Data provided:
★ ★ ★ ★ ★ ★ ★
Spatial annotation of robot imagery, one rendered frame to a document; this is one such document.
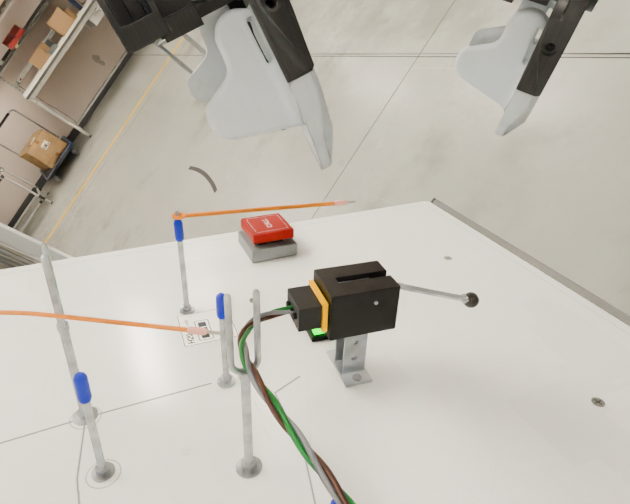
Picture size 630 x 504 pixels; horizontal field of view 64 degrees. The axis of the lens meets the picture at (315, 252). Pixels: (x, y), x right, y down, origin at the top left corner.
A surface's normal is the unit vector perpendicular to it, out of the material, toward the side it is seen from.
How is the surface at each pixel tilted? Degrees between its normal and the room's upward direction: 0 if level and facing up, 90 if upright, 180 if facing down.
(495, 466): 49
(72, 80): 90
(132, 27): 85
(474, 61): 68
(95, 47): 90
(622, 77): 0
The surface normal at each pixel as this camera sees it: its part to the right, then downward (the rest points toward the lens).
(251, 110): 0.20, 0.22
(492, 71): -0.47, 0.65
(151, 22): 0.32, 0.46
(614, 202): -0.66, -0.44
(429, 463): 0.04, -0.88
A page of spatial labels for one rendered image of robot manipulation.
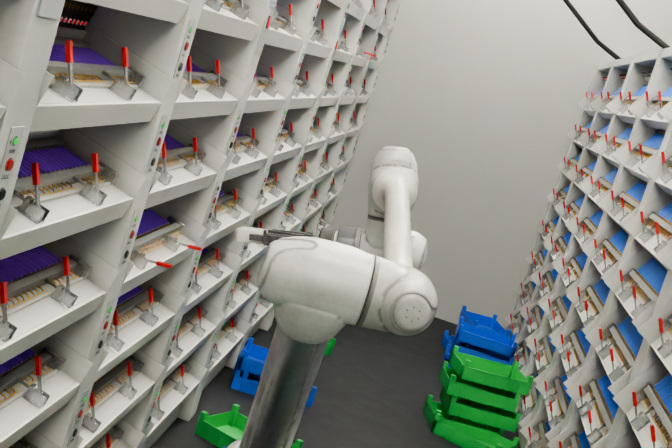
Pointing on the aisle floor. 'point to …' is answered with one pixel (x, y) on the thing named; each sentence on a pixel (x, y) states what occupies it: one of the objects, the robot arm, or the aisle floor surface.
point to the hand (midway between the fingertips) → (251, 234)
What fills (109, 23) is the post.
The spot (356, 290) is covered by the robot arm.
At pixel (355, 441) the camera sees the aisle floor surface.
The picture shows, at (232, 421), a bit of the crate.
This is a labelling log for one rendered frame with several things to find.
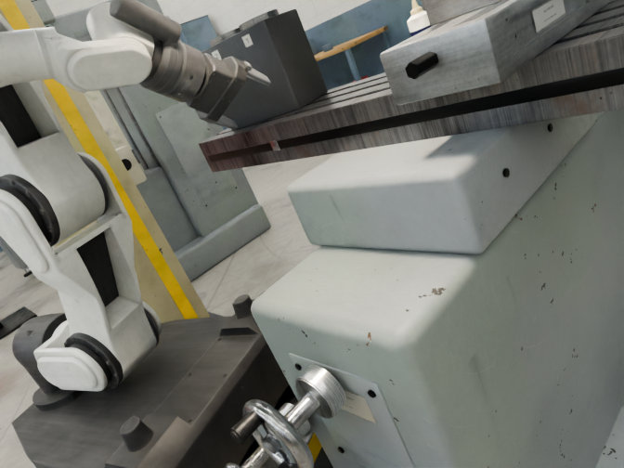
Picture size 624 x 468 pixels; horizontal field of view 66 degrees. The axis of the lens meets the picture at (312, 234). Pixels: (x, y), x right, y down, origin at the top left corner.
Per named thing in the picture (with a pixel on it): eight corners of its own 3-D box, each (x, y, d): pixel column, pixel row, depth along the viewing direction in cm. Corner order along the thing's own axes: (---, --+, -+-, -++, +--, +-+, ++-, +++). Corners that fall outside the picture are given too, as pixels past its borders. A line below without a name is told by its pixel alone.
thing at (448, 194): (486, 258, 60) (460, 172, 56) (307, 247, 87) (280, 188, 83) (612, 109, 88) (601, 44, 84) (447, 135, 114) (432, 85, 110)
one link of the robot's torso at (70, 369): (57, 396, 108) (21, 351, 104) (121, 337, 123) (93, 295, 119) (111, 400, 97) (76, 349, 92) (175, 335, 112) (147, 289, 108)
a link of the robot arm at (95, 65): (155, 84, 71) (56, 98, 66) (138, 50, 75) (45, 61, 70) (150, 43, 66) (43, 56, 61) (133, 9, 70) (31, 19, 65)
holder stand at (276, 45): (300, 109, 102) (260, 12, 95) (231, 131, 116) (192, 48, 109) (329, 91, 110) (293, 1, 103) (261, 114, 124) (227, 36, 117)
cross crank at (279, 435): (301, 518, 57) (258, 448, 52) (246, 478, 66) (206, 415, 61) (380, 420, 65) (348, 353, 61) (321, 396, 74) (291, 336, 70)
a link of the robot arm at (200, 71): (215, 136, 86) (155, 114, 76) (197, 103, 90) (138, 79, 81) (256, 79, 80) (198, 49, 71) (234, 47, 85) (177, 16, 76)
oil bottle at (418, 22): (436, 66, 81) (416, -2, 77) (417, 71, 84) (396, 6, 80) (448, 58, 83) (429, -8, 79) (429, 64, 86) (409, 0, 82)
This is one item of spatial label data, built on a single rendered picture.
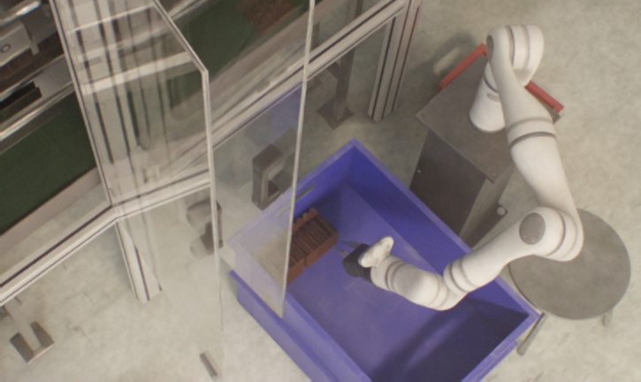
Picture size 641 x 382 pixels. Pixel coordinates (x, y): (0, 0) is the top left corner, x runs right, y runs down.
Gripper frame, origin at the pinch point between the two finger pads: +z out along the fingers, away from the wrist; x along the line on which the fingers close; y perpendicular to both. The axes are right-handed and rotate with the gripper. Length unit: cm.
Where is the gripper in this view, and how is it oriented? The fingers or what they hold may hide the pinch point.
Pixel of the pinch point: (336, 244)
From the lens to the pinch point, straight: 246.7
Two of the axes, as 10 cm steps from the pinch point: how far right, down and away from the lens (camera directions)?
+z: -5.3, -1.7, 8.3
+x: 7.3, -6.0, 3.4
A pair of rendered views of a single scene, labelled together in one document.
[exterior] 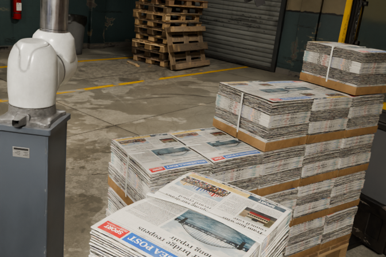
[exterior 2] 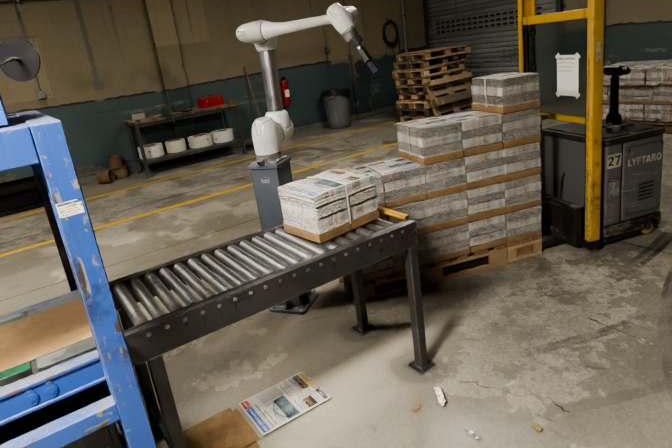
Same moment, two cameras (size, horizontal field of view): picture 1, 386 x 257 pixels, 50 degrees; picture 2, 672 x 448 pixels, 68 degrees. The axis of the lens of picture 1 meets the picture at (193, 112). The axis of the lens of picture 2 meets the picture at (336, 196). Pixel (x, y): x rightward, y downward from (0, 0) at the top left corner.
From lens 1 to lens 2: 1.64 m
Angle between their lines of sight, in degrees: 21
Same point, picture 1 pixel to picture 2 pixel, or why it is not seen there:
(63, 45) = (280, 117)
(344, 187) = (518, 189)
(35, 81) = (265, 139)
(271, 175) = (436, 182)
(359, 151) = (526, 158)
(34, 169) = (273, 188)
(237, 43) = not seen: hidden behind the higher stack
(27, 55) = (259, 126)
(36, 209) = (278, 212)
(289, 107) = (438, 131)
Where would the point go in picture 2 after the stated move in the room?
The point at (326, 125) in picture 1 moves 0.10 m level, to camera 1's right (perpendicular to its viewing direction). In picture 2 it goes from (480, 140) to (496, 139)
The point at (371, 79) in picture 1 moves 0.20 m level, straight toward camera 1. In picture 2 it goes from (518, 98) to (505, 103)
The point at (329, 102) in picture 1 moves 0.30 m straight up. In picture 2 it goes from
★ ★ ★ ★ ★ ★ ★
Problem requirements: Skip every picture, and restate word for word only the lines above from the line containing "(151, 22): 0.32, 0.46" to the line containing "The spot (356, 290)", both of them included.

Task answer:
(151, 22): 0.32, 0.46
(614, 202): -0.66, -0.44
(429, 463): 0.04, -0.88
A page of spatial labels for one rendered image of robot manipulation.
Pointing on the aisle floor. 'point to …' is answered with one pixel (x, y) on the thing named; each sentence on a pixel (x, y) states what occupies it: one of the objects, the robot arm, or the aisle floor surface.
point to the hand (midway between the fingertips) → (251, 234)
What fills (109, 23) is the post.
The spot (356, 290) is covered by the robot arm.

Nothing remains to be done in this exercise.